━━━━━ Record extracts

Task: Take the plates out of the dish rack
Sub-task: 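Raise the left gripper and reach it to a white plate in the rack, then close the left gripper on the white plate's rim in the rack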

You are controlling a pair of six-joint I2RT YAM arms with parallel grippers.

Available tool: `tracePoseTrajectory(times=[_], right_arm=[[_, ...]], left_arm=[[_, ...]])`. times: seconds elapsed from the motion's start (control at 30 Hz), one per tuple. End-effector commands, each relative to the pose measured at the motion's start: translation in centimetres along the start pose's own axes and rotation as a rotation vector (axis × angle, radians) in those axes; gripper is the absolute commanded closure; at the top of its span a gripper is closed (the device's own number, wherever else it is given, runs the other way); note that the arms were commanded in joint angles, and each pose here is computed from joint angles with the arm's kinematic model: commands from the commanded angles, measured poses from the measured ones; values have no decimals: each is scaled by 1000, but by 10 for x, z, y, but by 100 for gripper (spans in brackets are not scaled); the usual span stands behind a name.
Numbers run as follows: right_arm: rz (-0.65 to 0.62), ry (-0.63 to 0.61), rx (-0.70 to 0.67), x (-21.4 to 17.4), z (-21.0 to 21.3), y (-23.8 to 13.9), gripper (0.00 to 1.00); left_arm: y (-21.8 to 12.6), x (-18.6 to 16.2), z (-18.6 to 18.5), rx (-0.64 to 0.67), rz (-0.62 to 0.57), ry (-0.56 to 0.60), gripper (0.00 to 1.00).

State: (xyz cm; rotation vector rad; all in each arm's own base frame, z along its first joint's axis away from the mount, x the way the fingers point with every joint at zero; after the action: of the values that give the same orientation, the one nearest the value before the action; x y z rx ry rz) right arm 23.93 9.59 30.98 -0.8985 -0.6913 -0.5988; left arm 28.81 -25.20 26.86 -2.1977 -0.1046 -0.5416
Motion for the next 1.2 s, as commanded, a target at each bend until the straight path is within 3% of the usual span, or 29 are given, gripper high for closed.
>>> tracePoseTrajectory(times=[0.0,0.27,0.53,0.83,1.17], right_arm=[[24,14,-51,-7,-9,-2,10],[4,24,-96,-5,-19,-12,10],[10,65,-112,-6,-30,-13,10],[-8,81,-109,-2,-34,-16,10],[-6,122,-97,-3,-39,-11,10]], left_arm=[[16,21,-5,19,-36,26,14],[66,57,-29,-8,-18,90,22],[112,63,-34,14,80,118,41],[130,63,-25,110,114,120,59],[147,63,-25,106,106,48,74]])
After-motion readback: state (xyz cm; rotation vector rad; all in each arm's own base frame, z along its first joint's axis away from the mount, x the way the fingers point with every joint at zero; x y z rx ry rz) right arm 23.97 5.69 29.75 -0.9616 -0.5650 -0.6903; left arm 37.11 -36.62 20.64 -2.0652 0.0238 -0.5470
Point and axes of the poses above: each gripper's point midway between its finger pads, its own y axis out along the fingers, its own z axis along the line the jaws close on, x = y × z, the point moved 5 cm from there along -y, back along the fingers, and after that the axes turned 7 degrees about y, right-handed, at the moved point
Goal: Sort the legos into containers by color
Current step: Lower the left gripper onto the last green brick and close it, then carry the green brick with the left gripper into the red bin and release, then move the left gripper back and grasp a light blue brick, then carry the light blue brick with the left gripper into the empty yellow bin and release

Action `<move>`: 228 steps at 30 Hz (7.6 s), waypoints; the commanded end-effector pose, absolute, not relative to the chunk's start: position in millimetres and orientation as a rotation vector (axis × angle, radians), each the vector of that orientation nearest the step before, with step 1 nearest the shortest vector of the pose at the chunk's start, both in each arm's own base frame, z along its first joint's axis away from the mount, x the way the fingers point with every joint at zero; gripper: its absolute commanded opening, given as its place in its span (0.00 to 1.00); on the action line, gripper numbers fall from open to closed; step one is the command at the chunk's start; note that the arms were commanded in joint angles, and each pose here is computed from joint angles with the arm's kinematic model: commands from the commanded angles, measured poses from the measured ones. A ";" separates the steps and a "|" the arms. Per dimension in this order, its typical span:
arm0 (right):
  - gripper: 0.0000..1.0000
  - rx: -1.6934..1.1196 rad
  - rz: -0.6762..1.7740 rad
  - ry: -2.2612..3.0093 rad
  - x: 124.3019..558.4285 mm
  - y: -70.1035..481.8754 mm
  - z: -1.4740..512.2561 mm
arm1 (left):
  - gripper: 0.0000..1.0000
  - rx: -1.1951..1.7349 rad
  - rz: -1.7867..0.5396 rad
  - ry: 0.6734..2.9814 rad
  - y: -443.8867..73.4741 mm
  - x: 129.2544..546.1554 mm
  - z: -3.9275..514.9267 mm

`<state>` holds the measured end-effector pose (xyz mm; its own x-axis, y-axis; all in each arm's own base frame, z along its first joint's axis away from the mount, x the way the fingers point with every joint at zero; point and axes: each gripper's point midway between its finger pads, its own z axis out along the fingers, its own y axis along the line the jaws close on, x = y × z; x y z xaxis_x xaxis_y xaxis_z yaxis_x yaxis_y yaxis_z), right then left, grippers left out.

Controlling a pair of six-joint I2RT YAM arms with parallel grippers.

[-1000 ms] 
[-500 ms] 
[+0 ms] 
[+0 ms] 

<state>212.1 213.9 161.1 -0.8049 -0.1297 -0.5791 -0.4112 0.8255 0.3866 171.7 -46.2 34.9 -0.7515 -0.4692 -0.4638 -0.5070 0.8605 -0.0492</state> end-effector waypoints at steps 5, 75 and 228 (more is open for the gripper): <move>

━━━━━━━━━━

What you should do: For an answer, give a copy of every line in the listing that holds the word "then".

Solution below:
Sub-task: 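Raise the left gripper and reach it to a white plate in the rack, then close the left gripper on the white plate's rim in the rack
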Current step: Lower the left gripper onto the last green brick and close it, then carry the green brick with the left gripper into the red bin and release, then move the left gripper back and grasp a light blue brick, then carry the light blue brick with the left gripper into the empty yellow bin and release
`<state>` holds the measured end-effector pose (xyz mm; its own x-axis, y-axis; all in each arm's own base frame, z along its first joint's axis away from the mount, x the way the fingers point with every joint at zero; point and axes: each gripper's point midway between its finger pads, its own z axis out along the fingers, its own y axis along the line the jaws close on, x = y × z; x y z xaxis_x xaxis_y xaxis_z yaxis_x yaxis_y yaxis_z), right then left, grippers left out.

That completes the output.